The question you need to ask for your business is whether or not it’s ready for a mobile-first approach. Here are a few critical factors that are often overlooked. You should consider them before you decide that going mobile is really the best for you.
Be Honest With Cost
This seems obvious, but it’s all too easy to overlook costs or be too optimistic with projections. Become familiar with your platform, your advertising budget, your ability to hire professional web designers and developers, and more. For example, developing for Android is more expensive than iOS development; do you have the budget to do both, or will you be better off staying on iOS at first? Can you build your own app?
If you want to engage your users, your app needs to serve a purpose. You can’t build an app just because that’s what other people are doing and expect it to succeed. A successful campaign needs to have a clear end-game and an idea of how to get there. Do you want to increase sales with your app? Or does your app exist to retain old customers? Once you have your goals, think about whether an app is really going to be able to help you meet them, and go forward from there.
The app market is crowded, very crowded. Only 1% of all apps can really be considered financially successful, and the vast majority of apps never get downloaded by anybody. In order to stand out in this crowded, marketing your app needs to be useful for somebody and serve some clear purpose. How your app can be useful is in many ways dependent on you and your product, so develop from your strong points. Make an app that augments your product or service in some way: add new features, improve already existing features, and provide good synergy. Nobody wants an app that clutters up the app drawer and takes up valuable space and bandwidth, so don’t fall into that hole!

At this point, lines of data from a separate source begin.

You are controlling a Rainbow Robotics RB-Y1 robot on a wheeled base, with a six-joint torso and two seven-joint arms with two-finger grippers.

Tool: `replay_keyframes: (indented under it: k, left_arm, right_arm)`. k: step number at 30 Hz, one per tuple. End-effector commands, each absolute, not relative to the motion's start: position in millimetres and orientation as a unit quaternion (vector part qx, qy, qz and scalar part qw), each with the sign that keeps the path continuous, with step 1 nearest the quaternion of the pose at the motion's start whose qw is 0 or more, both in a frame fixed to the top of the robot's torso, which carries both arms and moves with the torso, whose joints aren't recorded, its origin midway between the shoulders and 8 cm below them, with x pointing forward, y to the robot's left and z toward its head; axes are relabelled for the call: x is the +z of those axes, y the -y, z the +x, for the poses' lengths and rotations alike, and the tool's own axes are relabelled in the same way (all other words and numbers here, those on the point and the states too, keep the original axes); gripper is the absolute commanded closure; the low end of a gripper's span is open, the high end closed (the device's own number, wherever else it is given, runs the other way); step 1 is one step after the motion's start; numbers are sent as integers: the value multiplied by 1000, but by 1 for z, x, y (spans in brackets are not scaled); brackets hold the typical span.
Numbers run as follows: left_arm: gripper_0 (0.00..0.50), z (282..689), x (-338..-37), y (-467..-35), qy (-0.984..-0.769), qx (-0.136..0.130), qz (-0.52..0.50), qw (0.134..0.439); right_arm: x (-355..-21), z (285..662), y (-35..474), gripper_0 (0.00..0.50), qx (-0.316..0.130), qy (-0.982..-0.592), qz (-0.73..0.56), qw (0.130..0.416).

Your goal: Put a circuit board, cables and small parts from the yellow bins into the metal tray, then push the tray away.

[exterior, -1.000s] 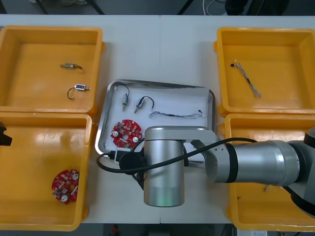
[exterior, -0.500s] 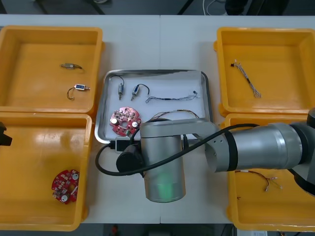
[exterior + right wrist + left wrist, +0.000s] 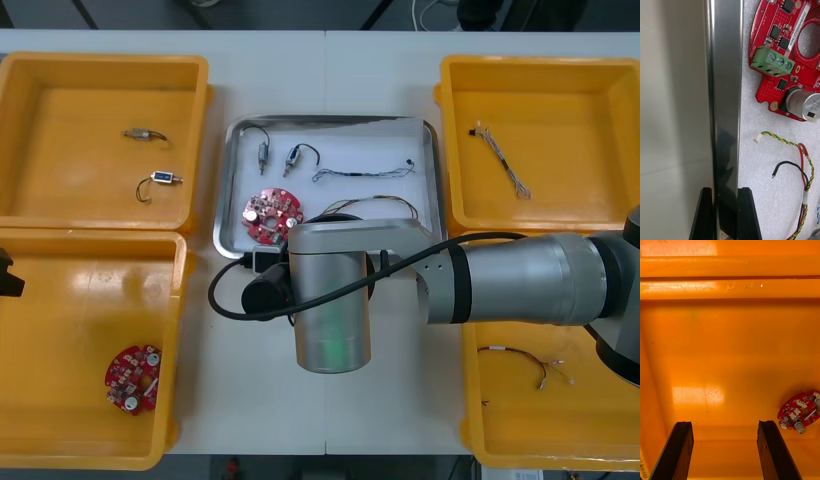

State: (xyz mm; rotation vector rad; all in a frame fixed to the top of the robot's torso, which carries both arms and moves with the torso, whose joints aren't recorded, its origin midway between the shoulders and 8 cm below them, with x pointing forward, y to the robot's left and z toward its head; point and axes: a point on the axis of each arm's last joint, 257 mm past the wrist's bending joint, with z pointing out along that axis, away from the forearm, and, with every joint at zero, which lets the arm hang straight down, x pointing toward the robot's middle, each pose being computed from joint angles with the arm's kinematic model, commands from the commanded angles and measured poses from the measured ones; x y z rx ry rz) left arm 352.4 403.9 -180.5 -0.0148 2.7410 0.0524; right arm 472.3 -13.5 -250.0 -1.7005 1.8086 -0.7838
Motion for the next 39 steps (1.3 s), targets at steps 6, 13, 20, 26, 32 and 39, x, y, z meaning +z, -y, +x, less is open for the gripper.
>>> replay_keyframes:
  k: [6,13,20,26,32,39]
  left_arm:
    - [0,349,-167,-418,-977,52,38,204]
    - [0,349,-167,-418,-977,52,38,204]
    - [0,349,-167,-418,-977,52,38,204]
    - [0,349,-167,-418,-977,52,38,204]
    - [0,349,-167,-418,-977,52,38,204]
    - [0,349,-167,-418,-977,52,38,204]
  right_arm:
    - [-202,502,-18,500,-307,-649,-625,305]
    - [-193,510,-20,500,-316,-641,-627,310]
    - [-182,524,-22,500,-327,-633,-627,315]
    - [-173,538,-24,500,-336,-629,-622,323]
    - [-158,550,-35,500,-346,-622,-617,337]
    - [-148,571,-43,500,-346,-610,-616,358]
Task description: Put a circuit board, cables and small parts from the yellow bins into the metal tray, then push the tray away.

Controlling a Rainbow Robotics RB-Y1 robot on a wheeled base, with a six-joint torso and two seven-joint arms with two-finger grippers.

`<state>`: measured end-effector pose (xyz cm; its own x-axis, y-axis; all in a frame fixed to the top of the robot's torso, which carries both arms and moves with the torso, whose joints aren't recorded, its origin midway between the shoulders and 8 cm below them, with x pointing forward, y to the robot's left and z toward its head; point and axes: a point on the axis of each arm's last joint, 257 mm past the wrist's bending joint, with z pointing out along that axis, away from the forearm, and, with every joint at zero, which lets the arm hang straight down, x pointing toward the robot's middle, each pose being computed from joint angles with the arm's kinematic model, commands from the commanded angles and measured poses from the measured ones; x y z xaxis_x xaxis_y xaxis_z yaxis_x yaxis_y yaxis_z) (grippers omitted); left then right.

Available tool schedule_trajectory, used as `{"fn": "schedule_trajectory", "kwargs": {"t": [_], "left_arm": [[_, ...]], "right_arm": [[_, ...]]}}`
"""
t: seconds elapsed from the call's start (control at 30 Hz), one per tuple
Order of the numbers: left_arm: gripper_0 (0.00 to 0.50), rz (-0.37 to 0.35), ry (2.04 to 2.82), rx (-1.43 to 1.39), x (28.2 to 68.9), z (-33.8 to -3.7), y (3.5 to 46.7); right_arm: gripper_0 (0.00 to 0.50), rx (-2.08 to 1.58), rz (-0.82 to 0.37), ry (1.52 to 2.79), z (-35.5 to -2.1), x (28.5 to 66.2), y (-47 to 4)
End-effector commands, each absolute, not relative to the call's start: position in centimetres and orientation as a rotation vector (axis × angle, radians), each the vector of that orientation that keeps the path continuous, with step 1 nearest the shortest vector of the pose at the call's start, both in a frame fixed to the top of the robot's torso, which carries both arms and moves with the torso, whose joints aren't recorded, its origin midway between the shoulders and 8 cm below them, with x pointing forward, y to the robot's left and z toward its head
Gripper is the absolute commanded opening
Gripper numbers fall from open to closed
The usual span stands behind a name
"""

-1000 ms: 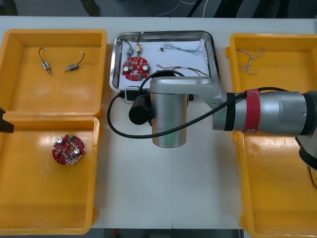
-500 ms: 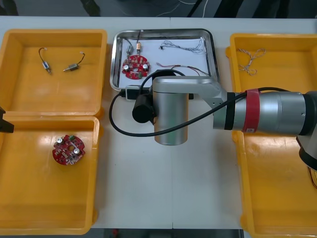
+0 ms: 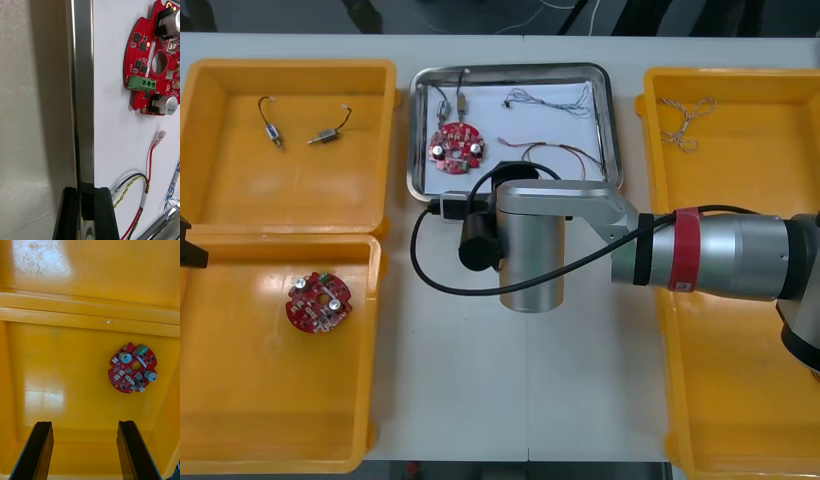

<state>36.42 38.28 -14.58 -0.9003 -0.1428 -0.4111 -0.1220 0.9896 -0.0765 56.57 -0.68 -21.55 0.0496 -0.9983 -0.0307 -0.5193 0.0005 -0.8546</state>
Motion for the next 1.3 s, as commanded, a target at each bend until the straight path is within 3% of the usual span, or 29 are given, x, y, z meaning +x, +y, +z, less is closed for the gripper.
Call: {"fn": "schedule_trajectory", "kwargs": {"t": [0.03,0.2,0.33,0.37,0.4,0.43,0.5,0.53,1.03,1.07,1.1,1.13,1.3], "left_arm": [[0.5,0.005,2.682,-0.094,36.3,-13.2,39.3],[0.5,0.005,2.682,-0.094,36.3,-13.2,39.3],[0.5,0.005,2.682,-0.094,36.3,-13.2,39.3],[0.5,0.005,2.682,-0.094,36.3,-13.2,39.3],[0.5,0.005,2.682,-0.094,36.3,-13.2,39.3],[0.5,0.005,2.682,-0.094,36.3,-13.2,39.3],[0.5,0.005,2.682,-0.094,36.3,-13.2,39.3],[0.5,0.005,2.682,-0.094,36.3,-13.2,39.3],[0.5,0.005,2.682,-0.094,36.3,-13.2,39.3],[0.5,0.005,2.682,-0.094,36.3,-13.2,39.3],[0.5,0.005,2.682,-0.094,36.3,-13.2,39.3],[0.5,0.005,2.682,-0.094,36.3,-13.2,39.3],[0.5,0.005,2.682,-0.094,36.3,-13.2,39.3]], "right_arm": [[0.0,-1.605,-0.795,1.563,-22.8,55.8,1.0],[0.0,-1.609,-0.794,1.555,-22.8,55.9,1.0],[0.213,-1.606,-0.798,1.542,-22.6,56.0,1.2],[0.213,-1.606,-0.798,1.542,-22.6,56.0,1.2],[0.292,-1.605,-0.799,1.531,-22.3,56.0,1.4],[0.329,-1.605,-0.796,1.526,-22.2,55.9,1.5],[0.341,-1.601,-0.791,1.527,-22.2,55.9,1.6],[0.372,-1.596,-0.79,1.527,-22.0,55.9,1.6],[0.382,-1.563,-0.772,1.559,-17.0,54.1,2.0],[0.445,-1.559,-0.767,1.563,-16.5,53.7,2.1],[0.445,-1.552,-0.764,1.572,-16.1,53.3,2.1],[0.5,-1.552,-0.766,1.573,-16.0,53.1,2.1],[0.5,-1.544,-0.759,1.625,-16.3,51.1,1.4]]}}
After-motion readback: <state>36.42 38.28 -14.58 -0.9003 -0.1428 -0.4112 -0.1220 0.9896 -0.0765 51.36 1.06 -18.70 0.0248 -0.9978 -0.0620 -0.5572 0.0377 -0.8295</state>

Create a Unique Experience
This ties in directly to making a useful app, but it’s important enough to have its own section. A useful app can still be redundant. Make sure that you app doesn’t do the exact same thing that your website does. The mobile environment is significantly different than the traditional computer’s web browser or dedicated programs. The most important thing about a mobile experience is that it is simple and clear to the user. Think about whether or not your app is trying to do something that would be better on a more traditional desktop environment. If so, be honest with that fact and choose not to force a square peg into a round hole. Mobile apps need to feel razor sharp, responsive, and intuitive. A clunky app will be left in the dirt if it’s a frustrating experience.
Can You Test It?
Make sure you’re able to dedicate some time to testing your app. If you push a buggy user experience out the door you’re destined to leave a negative impression on your target audience. They say that there’s no such thing as bad publicity, but if your app frustrates a user (or worse, loses their data or causes crashes), they’ll remember you as an incompetent business that cost them time and peace of mind.
There’s a lot that goes into developing an app for the market. While there is no doubt that mobile apps will dominate the future of customer interaction and service delivery for a long time to come, you shouldn’t hop onto the bandwagon unless you can do it well. At best, you’ll waste valuable time and money that could have been used to create a more useful tool for your business. The mobile-first revolution is ongoing, so don’t leap before you look!